Would you print the entire listing exactly, leaving nothing out?

[INPUT DATA]
■ ■ ■ ■

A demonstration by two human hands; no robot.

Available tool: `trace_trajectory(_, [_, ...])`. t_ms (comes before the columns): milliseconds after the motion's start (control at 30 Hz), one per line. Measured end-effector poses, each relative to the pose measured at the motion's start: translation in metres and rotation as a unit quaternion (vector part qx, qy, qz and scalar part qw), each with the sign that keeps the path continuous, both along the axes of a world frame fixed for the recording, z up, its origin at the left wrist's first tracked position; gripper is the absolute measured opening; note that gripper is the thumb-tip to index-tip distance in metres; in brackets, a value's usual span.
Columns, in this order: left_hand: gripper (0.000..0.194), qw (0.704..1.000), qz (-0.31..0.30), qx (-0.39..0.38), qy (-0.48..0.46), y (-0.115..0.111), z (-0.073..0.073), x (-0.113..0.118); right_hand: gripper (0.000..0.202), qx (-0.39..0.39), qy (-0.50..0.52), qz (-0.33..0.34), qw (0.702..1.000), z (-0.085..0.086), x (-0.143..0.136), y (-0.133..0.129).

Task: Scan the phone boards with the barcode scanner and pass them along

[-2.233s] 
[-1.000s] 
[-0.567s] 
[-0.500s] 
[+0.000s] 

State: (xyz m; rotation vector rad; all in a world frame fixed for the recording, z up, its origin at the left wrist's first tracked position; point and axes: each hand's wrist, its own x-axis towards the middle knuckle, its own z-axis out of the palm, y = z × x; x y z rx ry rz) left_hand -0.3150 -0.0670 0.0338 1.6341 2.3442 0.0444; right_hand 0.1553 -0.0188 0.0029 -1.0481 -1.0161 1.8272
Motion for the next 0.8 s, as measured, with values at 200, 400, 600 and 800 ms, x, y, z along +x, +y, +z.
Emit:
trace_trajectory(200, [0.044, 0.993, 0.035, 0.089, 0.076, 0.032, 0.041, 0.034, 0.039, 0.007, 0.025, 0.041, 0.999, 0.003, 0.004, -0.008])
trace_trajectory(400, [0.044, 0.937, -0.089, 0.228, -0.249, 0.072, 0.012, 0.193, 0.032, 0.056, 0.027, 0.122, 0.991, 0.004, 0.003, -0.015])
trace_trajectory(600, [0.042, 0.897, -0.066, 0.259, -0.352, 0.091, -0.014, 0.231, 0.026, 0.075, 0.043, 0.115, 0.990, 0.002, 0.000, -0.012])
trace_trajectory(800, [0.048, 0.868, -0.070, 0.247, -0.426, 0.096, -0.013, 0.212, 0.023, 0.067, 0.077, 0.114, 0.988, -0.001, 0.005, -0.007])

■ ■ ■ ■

[ANSWER]
A demonstration by two human hands; no robot.

Available tool: `trace_trajectory(_, [_, ...])`. t_ms (comes before the columns): milliseconds after the motion's start (control at 30 Hz), one per line. Measured end-effector poses, each relative to the pose measured at the motion's start: translation in metres and rotation as a unit quaternion (vector part qx, qy, qz and scalar part qw), each with the sign that keeps the path continuous, both along the axes of a world frame fixed for the recording, z up, its origin at the left wrist's first tracked position; gripper is the absolute measured opening; note that gripper is the thumb-tip to index-tip distance in metres; in brackets, a value's usual span.
Columns, in this order: left_hand: gripper (0.000..0.194), qw (0.704..1.000), qz (-0.31..0.30), qx (-0.39..0.38), qy (-0.48..0.46), y (-0.115..0.111), z (-0.073..0.073), x (-0.113..0.118); right_hand: gripper (0.000..0.202), qx (-0.39..0.39), qy (-0.50..0.52), qz (-0.33..0.34), qw (0.702..1.000), z (-0.085..0.086), x (-0.143..0.136), y (-0.133..0.129).

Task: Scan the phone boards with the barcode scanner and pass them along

[-2.233s] 
[-1.000s] 
[-0.567s] 
[-0.500s] 
[+0.000s] 

State: (xyz m; rotation vector rad; all in a world frame fixed for the recording, z up, its origin at the left wrist's first tracked position; point and axes: each hand's wrist, its own x-axis towards the middle knuckle, its own z-axis out of the palm, y = z × x; x y z rx ry rz) left_hand -0.3150 -0.0670 0.0338 1.6341 2.3442 0.0444; right_hand 0.1553 -0.0188 0.0029 -1.0481 -1.0161 1.8272
Motion for the next 0.8 s, as measured, with values at 200, 400, 600 and 800 ms, x, y, z along +x, +y, +z.
Emit:
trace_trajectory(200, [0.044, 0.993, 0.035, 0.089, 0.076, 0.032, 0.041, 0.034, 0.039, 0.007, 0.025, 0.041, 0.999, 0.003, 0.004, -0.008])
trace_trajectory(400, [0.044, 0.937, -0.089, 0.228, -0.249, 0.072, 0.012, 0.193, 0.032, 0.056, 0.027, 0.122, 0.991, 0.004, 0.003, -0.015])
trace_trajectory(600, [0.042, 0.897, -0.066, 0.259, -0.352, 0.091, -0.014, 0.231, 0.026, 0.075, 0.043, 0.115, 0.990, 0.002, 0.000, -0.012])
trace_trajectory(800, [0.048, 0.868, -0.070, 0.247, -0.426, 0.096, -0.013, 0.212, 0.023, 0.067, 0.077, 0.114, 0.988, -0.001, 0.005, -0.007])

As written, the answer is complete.